THE TASK
Lines to return, exactly: from the line with "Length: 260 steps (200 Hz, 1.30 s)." to the line with "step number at" in the entries below, both included.

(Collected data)
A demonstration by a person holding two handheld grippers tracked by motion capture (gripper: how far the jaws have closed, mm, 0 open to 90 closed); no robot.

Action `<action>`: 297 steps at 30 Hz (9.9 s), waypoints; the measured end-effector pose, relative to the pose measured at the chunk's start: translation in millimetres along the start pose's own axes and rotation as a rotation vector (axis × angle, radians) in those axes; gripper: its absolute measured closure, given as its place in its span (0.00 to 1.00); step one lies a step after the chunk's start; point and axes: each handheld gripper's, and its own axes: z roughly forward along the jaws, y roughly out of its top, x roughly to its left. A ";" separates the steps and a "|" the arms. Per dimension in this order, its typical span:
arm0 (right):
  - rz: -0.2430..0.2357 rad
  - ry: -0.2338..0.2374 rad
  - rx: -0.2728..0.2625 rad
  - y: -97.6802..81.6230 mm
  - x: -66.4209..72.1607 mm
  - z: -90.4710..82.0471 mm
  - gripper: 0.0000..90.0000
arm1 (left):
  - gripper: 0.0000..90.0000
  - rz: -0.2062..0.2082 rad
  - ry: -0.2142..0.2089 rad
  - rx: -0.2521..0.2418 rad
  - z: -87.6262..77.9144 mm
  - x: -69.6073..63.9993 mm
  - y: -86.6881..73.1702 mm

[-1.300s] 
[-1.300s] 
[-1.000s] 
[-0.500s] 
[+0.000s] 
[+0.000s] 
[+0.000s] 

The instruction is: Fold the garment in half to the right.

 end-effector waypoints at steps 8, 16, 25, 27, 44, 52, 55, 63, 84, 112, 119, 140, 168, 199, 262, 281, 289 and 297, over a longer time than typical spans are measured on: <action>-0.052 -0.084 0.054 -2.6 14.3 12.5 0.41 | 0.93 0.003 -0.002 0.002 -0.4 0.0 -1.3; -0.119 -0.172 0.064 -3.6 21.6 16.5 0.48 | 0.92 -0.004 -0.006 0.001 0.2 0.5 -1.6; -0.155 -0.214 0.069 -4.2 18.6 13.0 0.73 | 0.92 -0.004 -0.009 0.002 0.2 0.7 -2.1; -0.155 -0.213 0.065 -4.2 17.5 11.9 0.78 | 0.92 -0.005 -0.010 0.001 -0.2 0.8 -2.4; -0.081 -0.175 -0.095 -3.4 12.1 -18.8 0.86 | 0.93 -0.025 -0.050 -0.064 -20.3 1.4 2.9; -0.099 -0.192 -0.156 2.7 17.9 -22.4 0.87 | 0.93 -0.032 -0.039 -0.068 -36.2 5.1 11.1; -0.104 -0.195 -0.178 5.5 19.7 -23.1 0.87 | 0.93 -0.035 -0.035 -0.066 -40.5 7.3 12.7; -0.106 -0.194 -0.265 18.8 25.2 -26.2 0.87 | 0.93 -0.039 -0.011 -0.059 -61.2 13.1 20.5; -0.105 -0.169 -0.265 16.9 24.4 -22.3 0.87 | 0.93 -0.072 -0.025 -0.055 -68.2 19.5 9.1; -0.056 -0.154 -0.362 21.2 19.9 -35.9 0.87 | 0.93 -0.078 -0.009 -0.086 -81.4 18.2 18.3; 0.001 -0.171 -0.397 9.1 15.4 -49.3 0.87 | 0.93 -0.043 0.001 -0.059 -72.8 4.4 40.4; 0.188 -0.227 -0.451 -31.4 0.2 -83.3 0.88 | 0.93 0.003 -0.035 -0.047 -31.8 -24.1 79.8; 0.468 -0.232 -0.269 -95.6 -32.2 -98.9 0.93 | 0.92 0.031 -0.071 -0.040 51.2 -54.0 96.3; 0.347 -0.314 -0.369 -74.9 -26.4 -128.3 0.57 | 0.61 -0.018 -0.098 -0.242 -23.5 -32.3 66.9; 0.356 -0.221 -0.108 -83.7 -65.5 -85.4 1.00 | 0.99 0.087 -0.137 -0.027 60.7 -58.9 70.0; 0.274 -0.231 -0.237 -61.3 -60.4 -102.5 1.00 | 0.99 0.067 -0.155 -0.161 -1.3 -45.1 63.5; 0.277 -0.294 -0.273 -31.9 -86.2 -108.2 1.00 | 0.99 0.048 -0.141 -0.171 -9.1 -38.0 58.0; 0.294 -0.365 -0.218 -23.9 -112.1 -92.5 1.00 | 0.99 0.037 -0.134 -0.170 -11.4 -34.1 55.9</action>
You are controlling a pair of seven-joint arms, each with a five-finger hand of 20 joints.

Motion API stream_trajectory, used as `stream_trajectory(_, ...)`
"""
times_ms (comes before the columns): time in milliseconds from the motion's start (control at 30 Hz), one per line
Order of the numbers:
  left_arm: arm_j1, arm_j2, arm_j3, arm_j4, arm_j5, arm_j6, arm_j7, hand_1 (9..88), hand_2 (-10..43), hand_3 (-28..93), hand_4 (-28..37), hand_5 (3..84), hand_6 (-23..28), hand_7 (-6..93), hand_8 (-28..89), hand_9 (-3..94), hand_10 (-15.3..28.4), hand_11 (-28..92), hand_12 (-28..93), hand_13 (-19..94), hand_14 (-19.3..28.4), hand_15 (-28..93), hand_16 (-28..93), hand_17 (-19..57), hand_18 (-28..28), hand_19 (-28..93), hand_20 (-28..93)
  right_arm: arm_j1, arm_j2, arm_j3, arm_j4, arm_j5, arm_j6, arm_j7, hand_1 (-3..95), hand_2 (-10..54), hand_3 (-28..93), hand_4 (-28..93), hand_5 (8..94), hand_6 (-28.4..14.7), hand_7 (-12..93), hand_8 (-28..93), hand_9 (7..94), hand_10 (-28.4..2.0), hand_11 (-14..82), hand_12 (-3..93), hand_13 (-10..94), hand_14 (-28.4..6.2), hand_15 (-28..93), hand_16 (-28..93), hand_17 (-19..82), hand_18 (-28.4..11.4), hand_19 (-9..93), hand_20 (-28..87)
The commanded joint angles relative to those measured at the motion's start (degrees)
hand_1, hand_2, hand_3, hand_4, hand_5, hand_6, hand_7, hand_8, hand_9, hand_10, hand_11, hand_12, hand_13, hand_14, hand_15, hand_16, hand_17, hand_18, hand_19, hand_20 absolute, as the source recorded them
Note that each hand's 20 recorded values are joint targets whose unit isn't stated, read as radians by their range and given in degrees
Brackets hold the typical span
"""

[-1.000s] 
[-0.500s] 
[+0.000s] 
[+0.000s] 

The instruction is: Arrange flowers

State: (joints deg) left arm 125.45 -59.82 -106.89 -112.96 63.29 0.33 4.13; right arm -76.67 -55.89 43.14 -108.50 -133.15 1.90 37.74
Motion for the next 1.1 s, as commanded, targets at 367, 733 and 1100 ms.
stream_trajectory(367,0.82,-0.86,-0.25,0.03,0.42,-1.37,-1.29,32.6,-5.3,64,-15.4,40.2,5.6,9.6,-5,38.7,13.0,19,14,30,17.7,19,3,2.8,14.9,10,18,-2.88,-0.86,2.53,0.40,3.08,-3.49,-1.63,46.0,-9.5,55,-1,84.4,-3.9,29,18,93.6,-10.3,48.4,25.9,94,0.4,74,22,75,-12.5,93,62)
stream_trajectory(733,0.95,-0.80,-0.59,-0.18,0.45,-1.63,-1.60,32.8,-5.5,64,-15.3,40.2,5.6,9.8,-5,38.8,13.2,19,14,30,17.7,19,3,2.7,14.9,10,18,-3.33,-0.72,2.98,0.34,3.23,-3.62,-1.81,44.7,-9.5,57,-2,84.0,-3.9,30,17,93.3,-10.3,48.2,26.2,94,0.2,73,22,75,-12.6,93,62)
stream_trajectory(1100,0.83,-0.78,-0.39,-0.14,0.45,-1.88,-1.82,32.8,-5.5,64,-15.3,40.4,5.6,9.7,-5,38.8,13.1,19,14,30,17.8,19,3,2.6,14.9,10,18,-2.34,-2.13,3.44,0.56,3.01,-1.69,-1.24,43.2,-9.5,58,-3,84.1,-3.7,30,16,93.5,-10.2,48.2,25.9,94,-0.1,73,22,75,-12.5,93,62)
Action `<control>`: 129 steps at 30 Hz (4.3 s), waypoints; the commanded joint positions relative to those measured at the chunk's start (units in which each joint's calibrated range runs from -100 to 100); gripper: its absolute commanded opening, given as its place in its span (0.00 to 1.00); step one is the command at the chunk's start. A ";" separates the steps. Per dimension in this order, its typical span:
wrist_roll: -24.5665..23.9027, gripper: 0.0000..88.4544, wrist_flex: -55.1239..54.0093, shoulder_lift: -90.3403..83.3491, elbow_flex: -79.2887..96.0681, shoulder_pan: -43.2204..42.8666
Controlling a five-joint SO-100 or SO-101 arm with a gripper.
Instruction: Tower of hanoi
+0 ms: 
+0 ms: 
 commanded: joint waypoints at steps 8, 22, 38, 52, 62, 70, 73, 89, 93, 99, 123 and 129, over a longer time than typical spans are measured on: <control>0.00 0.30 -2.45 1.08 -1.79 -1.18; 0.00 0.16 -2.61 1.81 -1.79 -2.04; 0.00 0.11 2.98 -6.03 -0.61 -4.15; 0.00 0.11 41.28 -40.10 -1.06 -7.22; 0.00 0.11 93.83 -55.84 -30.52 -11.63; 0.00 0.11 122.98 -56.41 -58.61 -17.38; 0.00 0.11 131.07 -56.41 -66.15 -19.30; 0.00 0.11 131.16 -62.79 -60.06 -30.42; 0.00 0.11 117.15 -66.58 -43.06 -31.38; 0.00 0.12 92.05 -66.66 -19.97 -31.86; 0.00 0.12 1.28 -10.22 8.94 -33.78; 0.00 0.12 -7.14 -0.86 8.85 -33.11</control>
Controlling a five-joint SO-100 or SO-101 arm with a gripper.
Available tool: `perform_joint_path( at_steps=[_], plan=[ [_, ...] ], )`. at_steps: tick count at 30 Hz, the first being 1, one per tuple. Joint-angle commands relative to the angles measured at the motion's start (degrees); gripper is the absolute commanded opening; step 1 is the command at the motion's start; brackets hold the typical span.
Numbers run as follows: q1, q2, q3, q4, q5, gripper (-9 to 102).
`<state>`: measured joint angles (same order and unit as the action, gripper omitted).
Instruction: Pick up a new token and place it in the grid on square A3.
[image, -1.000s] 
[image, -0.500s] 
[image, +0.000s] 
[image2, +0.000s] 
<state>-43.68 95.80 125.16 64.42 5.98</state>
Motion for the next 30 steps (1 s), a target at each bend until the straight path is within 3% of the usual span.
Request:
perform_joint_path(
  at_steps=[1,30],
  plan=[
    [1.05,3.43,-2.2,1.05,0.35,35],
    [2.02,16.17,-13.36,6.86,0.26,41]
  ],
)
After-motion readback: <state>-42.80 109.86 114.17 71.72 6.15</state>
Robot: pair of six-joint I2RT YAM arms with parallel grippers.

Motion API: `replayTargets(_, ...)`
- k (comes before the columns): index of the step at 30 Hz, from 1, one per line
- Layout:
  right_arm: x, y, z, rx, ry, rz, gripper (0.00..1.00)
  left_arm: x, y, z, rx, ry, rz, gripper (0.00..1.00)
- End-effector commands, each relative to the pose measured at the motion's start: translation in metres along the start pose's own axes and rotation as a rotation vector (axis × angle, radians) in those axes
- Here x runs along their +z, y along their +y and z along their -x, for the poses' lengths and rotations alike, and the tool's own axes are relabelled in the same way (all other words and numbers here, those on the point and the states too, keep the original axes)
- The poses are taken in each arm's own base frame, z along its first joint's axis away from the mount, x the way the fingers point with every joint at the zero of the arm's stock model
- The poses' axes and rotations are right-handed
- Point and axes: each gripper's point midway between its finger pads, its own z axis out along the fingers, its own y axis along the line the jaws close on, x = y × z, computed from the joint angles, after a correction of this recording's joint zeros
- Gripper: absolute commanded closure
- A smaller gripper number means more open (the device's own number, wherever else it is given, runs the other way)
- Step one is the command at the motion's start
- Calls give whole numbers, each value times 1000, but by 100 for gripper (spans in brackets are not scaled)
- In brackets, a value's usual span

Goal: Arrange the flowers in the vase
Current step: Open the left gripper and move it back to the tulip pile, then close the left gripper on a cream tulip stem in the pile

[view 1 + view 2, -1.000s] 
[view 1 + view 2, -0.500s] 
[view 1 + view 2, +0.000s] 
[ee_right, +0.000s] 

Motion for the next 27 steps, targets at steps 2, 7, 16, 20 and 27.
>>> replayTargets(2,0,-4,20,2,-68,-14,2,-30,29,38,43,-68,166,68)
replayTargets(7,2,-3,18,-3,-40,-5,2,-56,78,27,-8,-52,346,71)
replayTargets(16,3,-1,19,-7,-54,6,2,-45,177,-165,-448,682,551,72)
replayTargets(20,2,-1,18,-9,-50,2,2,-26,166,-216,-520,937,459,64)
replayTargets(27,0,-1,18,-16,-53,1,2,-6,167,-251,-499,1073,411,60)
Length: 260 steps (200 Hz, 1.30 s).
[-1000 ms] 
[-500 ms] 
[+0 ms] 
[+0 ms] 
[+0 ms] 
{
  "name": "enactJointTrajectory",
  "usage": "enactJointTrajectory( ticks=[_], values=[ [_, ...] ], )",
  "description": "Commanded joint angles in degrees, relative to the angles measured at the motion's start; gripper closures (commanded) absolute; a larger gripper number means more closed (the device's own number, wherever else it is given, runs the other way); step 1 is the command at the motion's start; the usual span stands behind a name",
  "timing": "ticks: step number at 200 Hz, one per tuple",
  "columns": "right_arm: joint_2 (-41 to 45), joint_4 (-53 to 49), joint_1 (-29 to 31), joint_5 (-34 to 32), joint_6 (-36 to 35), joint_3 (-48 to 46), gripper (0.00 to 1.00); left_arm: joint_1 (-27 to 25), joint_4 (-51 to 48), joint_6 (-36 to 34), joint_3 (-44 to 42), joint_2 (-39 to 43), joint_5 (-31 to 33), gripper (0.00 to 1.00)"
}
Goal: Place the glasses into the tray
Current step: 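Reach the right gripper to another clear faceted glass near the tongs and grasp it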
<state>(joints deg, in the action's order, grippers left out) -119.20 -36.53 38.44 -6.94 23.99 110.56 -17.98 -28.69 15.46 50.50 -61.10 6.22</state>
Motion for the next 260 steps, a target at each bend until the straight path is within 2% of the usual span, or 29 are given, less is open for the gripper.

TASK SOLUTION
Length: 260 steps (200 Hz, 1.30 s).
[-1000 ms] 
[-500 ms] 
[+0 ms] 
[+0 ms] 
[+0 ms] 
{
  "name": "enactJointTrajectory",
  "usage": "enactJointTrajectory( ticks=[_], values=[ [_, ...] ], )",
  "description": "Commanded joint angles in degrees, relative to the angles measured at the motion's start; gripper closures (commanded) absolute; a larger gripper number means more closed (the device's own number, wherever else it is given, runs the other way); step 1 is the command at the motion's start; the usual span stands behind a name",
  "timing": "ticks: step number at 200 Hz, one per tuple",

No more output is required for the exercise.